From Dandelion Wine by Ray Bradbury:

Grandfather smiled in his sleep.
Feeling the smile and wondering why it was there, he awoke. He lay quietly listening, and the smile was explained.
For he heard a sound which was far more important than birds or the rustle of new leaves. Once each year he woke this way and lay waiting for the sound which meant that summer had officially begun. And it began on a morning such as this when a boarder, a nephew, a cousin, a son or a grandson came out on the lawn below and moved in consecutively smaller quadrangles north and east and south and west with a clatter of rotating metal through the sweet summer grass.
...God bless the lawn mower, he thought.
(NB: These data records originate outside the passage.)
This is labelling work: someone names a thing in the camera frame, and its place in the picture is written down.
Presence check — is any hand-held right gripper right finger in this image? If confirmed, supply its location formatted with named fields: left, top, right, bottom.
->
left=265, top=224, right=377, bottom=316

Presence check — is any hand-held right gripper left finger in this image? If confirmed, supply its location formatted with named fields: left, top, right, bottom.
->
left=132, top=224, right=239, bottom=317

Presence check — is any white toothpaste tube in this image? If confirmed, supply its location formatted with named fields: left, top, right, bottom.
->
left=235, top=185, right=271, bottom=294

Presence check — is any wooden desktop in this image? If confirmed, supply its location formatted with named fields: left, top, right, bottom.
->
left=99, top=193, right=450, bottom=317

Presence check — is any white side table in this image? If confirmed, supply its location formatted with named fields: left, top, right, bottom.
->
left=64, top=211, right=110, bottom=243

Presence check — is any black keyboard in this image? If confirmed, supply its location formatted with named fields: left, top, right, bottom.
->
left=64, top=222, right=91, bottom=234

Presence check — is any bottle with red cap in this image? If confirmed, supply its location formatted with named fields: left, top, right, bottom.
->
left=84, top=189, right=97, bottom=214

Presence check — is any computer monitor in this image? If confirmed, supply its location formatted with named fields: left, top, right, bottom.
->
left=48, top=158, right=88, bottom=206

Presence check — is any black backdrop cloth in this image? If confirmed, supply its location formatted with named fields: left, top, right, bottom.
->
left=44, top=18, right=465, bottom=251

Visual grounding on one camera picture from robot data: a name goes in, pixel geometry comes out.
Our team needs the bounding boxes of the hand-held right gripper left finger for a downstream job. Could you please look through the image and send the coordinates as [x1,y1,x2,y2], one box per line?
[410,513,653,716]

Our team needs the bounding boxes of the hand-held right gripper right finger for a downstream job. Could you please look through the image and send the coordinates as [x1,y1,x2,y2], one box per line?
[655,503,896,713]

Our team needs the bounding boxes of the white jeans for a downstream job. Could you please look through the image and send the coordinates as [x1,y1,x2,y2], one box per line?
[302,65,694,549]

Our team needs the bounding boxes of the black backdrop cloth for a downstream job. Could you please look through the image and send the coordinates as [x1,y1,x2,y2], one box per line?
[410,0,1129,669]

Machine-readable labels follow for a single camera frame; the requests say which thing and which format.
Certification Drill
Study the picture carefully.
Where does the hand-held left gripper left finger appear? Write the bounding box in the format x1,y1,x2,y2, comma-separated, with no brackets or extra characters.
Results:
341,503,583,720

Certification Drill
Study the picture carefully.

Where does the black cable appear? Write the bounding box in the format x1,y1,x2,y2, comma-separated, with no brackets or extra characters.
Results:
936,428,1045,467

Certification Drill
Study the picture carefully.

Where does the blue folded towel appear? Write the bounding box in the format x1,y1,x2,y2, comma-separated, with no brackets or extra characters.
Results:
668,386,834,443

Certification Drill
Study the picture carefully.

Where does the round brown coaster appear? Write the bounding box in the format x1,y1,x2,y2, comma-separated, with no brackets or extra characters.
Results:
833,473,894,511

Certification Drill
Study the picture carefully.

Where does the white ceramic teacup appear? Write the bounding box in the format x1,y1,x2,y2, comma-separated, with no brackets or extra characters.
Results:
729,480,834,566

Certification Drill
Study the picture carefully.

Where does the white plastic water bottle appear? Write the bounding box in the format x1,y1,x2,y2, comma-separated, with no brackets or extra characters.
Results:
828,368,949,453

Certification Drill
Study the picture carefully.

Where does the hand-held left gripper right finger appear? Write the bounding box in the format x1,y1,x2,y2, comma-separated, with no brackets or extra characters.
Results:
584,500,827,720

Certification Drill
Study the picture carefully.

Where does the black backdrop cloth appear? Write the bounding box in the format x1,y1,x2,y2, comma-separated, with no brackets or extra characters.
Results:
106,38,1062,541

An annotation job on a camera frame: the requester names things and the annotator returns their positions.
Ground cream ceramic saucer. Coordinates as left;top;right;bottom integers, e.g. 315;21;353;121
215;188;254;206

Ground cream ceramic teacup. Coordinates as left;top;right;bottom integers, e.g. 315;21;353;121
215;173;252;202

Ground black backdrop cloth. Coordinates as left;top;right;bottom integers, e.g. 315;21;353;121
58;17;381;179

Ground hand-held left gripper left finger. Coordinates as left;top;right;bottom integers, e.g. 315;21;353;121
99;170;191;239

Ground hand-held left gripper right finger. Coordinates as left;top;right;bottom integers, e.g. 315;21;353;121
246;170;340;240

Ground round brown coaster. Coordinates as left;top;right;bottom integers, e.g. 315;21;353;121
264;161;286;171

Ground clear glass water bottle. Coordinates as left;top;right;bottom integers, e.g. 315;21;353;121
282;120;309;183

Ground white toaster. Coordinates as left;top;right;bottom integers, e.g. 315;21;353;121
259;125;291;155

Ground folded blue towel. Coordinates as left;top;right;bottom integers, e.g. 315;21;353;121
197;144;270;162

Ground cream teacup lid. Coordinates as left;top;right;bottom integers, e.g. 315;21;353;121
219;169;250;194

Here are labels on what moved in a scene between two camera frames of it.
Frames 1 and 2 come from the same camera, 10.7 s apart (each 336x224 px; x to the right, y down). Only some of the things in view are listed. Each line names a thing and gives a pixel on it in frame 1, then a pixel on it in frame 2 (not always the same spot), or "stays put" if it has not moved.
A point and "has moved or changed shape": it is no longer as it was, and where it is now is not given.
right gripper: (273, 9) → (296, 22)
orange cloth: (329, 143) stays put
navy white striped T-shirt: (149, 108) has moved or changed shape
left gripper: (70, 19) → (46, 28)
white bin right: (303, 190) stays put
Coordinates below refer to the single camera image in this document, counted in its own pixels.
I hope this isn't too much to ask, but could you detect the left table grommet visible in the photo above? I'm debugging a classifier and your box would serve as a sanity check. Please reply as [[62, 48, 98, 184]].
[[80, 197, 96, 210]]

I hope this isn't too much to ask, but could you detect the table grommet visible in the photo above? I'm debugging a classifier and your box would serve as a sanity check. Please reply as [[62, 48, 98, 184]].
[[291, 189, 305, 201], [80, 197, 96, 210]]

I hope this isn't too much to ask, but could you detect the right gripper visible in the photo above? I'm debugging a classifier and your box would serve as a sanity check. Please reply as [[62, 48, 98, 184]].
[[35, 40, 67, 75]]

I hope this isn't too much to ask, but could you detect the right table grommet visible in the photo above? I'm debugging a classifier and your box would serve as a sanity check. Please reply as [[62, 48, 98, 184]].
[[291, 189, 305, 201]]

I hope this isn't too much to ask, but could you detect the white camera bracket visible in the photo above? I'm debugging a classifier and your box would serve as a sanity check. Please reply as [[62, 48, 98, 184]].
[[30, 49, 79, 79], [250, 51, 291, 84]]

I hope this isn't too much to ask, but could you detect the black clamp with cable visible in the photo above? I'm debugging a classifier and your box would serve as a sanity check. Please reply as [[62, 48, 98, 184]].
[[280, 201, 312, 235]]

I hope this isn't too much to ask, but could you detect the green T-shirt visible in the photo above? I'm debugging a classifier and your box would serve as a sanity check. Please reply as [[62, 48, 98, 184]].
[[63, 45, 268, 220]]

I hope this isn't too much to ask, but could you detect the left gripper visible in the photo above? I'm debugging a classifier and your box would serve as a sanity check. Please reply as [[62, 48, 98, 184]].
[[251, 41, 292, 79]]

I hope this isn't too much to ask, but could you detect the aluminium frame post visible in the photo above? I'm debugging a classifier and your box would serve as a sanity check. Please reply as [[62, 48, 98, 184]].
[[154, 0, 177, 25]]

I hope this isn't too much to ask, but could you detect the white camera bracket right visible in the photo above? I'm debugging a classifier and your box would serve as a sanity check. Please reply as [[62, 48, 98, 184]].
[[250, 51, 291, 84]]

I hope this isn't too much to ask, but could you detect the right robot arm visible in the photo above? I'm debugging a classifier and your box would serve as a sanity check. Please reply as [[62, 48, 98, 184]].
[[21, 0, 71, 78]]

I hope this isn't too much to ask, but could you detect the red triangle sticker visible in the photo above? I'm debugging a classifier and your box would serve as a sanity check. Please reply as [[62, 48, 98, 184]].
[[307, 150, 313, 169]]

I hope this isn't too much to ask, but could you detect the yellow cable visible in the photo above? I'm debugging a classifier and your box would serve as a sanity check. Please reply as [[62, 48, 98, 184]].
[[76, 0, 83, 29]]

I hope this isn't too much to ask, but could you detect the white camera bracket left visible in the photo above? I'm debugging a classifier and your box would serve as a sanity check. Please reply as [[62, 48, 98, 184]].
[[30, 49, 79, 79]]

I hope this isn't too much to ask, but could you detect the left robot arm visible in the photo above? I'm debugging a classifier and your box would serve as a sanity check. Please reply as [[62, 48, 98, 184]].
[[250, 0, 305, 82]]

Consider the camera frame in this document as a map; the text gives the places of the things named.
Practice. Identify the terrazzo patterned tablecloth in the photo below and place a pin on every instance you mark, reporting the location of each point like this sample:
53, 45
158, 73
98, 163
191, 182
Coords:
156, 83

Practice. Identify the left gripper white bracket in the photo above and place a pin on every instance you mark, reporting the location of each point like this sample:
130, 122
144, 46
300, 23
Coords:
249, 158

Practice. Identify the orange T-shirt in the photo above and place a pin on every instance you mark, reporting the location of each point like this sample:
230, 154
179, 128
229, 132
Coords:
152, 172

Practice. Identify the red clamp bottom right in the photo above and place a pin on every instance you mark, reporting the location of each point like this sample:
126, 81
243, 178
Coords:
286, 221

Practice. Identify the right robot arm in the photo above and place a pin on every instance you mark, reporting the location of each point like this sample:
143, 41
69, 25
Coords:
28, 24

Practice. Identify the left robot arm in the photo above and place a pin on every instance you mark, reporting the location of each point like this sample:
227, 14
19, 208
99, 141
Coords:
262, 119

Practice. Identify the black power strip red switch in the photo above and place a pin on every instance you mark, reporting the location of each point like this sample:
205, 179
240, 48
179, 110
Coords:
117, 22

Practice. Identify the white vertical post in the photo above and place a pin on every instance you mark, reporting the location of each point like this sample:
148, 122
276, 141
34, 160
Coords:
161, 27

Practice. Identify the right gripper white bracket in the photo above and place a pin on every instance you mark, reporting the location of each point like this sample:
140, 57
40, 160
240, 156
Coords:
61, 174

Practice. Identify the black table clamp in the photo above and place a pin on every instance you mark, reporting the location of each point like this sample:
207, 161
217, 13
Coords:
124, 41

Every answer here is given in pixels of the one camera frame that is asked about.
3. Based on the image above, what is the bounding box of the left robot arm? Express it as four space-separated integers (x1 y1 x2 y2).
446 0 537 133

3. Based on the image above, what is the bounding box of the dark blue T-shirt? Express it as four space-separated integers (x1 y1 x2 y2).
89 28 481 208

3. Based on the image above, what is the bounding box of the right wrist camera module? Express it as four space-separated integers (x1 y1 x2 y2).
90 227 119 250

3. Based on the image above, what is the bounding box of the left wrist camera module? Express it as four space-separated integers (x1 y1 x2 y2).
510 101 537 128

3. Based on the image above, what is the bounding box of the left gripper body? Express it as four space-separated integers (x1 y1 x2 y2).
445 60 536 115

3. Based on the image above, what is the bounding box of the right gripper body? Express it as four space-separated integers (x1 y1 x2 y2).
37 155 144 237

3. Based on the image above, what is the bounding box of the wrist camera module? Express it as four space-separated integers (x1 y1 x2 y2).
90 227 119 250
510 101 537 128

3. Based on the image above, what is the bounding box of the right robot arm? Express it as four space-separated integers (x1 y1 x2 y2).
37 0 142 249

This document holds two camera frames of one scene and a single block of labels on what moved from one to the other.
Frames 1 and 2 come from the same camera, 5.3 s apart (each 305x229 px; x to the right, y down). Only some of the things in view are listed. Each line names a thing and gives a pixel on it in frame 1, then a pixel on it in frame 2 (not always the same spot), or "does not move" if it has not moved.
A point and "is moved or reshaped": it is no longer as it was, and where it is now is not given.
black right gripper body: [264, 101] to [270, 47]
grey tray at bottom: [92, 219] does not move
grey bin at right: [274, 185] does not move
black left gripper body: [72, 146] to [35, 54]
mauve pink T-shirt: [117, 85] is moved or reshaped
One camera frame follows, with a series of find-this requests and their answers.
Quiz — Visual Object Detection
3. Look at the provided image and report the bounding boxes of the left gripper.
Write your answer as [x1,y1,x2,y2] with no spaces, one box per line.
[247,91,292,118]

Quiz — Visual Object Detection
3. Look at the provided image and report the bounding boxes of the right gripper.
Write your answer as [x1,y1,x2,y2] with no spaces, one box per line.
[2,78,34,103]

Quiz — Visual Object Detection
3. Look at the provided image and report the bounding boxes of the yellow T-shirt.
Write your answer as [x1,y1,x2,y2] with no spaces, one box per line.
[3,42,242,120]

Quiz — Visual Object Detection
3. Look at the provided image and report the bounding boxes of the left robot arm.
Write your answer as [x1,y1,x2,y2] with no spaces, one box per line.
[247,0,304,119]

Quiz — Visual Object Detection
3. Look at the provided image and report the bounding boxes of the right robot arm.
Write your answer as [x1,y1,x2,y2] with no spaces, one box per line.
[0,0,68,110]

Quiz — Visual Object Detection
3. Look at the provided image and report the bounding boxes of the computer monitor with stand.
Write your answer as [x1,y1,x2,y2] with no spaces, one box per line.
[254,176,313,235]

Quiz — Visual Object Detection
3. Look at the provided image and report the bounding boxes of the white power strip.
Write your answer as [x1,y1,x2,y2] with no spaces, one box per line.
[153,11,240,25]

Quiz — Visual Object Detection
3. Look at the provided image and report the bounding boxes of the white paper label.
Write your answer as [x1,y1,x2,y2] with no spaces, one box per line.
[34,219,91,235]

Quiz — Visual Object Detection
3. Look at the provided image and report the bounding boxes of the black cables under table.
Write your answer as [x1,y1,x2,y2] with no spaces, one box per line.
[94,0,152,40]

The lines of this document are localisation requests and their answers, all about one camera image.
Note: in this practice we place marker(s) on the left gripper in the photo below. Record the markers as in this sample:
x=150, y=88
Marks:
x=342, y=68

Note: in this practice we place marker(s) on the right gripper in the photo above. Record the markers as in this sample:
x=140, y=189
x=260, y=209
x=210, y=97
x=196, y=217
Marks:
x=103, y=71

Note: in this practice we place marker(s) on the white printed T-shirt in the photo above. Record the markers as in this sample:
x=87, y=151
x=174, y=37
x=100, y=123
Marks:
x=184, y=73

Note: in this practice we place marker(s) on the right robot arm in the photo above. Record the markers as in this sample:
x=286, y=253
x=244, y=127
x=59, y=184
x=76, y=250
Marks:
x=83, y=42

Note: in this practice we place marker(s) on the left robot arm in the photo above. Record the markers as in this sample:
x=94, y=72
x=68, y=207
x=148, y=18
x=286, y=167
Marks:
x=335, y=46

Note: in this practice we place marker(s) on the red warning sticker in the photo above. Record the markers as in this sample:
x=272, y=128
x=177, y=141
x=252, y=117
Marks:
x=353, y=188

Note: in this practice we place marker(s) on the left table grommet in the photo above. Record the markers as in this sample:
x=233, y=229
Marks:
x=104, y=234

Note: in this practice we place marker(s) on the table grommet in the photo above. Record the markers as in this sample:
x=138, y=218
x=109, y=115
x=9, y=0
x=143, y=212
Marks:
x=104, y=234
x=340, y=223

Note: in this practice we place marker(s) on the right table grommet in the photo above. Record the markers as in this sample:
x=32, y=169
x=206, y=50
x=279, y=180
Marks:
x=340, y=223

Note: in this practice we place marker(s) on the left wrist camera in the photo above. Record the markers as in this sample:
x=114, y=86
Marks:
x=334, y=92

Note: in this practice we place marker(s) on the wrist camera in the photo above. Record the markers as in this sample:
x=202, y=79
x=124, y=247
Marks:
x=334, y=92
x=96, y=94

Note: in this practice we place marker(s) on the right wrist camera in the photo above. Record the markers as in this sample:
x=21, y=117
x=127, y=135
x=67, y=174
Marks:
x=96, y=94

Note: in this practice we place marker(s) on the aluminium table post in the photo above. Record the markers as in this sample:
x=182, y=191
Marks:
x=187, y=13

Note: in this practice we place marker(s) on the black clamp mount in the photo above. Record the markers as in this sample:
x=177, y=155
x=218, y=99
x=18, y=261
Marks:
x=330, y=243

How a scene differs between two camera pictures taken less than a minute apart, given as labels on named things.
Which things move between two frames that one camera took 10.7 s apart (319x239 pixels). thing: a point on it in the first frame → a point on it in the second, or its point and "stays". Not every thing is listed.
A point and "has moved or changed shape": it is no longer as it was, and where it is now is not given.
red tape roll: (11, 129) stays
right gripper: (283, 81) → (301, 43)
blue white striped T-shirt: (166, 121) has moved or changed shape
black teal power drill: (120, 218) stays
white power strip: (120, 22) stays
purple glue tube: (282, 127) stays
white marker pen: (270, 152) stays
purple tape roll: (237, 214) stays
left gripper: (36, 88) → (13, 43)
Who was the fool who made January first New Year's Day? No, they should set a man to watch the grasses across a million Illinois, Ohio, and Iowa lawns, and on that morning when it was long enough for cutting, instead of rachets and horns and yelling, there should be a great swelling symphony of lawn mowers reaping fresh grass upon the prairie lands. Instead of confetti and serpentine, people should throw grass spray at each other on the one day each year that really represents the Beginning!

(
They mowed the lawns on campus on Tuesday, and this is how it made me feel).

3 comments:

Rebekah Wood said...

I love seeing people mow lawns. I especially like doing it myself. You see the fruits of your labour. You smell the clean and potent aroma. It's one of the best smells. Rotting wood in a forest is nice, too.

alison said...

yeaaah. i just got done mowing the lawn. and it was wonderful. love it.

Karen said...

That was an awesome excerpt. I love the smell of cut grass but never have read anything that described it quite like that.